Weis Game Plan Leaves Reed Hobbling
Notre Dame's D.J. Fitzpatrick and USC's Oscar Lua on the Notre Dame Stadium field during the game, after Fitzpatrick missed a field goal. (AP Photo/Michael Conroy)
In their walk-through at Notre Dame Stadium the day before what turned out to be a game for the ages, the USC football team was greeted with a very unpleasant surprise: ankle-deep grass, courtesy of Charlie Weis and the Notre Dame Stadium grounds crew.
"It looks like my front yard," middle linebacker Oscar Lua told the LA Times after the walk-through.
A few days after the game, a reporter asked Weis if the grass was grown long on purpose. "No," said Weis. "It was a little long, but that's the way it is around here. It was long at the Michigan State game, too.

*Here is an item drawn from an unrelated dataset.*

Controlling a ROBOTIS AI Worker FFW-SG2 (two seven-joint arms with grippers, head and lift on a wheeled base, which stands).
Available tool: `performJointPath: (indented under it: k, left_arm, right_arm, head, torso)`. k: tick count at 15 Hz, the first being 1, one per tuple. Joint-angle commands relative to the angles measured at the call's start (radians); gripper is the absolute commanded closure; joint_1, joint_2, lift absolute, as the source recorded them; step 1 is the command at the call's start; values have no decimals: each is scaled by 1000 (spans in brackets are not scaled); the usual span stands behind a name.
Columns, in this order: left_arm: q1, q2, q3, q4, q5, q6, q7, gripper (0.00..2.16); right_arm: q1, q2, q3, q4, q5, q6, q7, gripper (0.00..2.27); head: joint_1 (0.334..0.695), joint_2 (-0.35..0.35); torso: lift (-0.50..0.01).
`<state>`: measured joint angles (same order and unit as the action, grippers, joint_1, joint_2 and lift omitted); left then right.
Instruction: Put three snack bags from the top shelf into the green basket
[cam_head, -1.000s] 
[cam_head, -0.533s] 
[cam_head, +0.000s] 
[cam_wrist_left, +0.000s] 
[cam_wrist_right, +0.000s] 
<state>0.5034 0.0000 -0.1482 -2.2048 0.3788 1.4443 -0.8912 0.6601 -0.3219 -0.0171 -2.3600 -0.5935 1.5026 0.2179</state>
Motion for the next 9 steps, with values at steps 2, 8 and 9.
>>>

I don't cut the grass."
But several USC players were convinced otherwise. "It seemed obvious to us, at least to me, that they left the grass long on purpose," said tailback Desmond Reed.
Running back LenDale White suggested to a reporter from the Daily Breeze that it was a ploy to negate the Trojans' speed advantage. "All that money [Notre Dame has], you would think they could do something about [the grass], but I guess they thought it was going to slow us down." Added the former Colorado state high school player of the year, "That was the worst field I've ever played on in my life."
USC players weren't the only ones who thought the Notre Dame Stadium grass was unreasonably long. "I stood on it," wrote Sports Illustrated's Stewart Mandel, "and I can tell you, if it was your backyard, the Homeowners Association would send you a citation.
In fact, in a press conference back in January, a reporter asked Weis to assess Notre Dame's team speed, in light of how fast USC was in its Orange Bowl victory against Oklahoma. "I think the grass needs to be longer," said Weis, prompting laughter from the press corps.
But in trying to slow down the Trojans, Weis and company also created dangerous playing conditions. Just ask Reed.
While backpedalling to receive a Notre Dame kickoff, he tore his ACL and sustained other damage to his right knee. But unlike most football injuries, Reed's were caused not by contact on the field, but contact with the field.
"My cleat got stuck in the grass," said Reed, "and when I turned to run, I hyperextended my knee."
Desmond Reed during practice for the 2005 Orange Bowl
White said he wasn't surprised Notre Dame's "home field advantage" caused Reed's season-ending injury. "Honestly, when the grass is that thick, your feet can't get out of the grass that well," White told the Daily Breeze. "Your plant is kind of like (artificial) turf. Your foot gets stuck and [you] can't really get it out."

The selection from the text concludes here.